**Exercise:** Lines holding the string "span" are the ones to copy; find them all in the data.

**Exercise data:**
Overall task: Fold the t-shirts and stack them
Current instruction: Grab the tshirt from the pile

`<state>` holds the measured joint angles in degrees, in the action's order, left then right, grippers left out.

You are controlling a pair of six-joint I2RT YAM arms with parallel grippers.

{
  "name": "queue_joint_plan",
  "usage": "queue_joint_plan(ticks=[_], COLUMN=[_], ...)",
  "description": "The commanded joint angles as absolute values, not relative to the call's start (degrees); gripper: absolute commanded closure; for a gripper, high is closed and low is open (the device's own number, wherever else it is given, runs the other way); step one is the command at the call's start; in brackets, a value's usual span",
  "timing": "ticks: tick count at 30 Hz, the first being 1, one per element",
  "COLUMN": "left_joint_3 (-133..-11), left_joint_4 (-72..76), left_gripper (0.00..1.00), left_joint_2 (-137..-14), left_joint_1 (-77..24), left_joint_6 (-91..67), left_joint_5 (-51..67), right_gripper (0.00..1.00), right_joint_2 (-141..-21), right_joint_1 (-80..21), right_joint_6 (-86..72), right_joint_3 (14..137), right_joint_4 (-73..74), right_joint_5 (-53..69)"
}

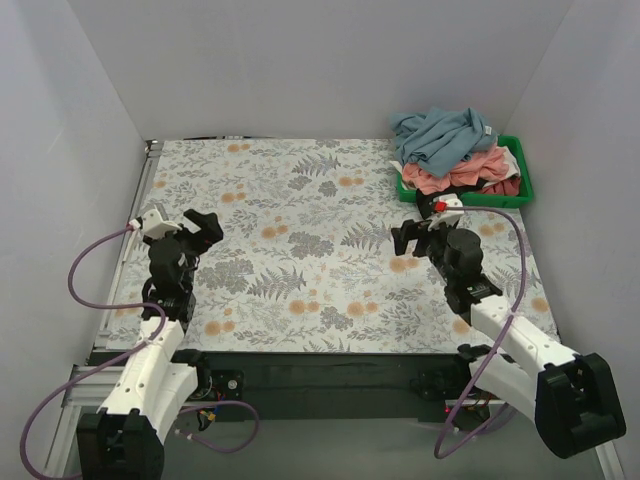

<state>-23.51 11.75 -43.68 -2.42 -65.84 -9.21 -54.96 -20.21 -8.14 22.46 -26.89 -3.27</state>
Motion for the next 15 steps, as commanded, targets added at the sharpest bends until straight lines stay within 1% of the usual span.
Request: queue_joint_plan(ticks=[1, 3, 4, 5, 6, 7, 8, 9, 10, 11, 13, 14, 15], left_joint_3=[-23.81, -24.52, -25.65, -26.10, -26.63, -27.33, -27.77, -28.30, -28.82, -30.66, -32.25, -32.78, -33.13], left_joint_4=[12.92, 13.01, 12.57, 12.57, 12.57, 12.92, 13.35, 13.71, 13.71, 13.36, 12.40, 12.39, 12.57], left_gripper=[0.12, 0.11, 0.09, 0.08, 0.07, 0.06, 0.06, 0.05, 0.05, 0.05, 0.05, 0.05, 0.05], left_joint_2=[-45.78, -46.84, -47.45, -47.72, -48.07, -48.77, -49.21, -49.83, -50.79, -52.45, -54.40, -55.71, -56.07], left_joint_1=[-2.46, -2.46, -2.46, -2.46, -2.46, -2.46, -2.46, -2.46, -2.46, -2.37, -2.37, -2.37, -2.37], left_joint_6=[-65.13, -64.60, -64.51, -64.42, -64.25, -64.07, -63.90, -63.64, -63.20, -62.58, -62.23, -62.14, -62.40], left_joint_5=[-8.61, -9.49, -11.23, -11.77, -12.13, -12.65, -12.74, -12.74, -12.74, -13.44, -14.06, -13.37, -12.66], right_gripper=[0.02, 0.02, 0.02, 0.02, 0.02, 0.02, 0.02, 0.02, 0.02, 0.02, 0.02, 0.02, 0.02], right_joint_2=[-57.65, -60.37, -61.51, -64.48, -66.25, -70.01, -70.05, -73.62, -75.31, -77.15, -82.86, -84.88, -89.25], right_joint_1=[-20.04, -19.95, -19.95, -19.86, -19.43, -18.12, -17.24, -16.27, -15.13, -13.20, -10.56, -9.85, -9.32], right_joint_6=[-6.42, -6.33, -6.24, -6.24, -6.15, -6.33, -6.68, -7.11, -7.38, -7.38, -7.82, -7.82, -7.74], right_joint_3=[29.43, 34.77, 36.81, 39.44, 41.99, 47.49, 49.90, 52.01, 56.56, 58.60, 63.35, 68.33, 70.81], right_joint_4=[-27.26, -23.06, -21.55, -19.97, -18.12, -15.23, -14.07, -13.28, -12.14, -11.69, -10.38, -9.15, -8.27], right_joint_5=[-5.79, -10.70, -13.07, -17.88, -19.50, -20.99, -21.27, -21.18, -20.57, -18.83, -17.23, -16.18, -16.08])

**Response area:**
  "description": "The commanded joint angles as absolute values, not relative to the call's start (degrees); gripper: absolute commanded closure; for a gripper, high is closed and low is open (the device's own number, wherever else it is given, runs the other way); step one is the command at the call's start; in brackets, a value's usual span",
Motion for the next 15 steps, as commanded, targets added at the sharpest bends until straight lines stay within 1% of the usual span.

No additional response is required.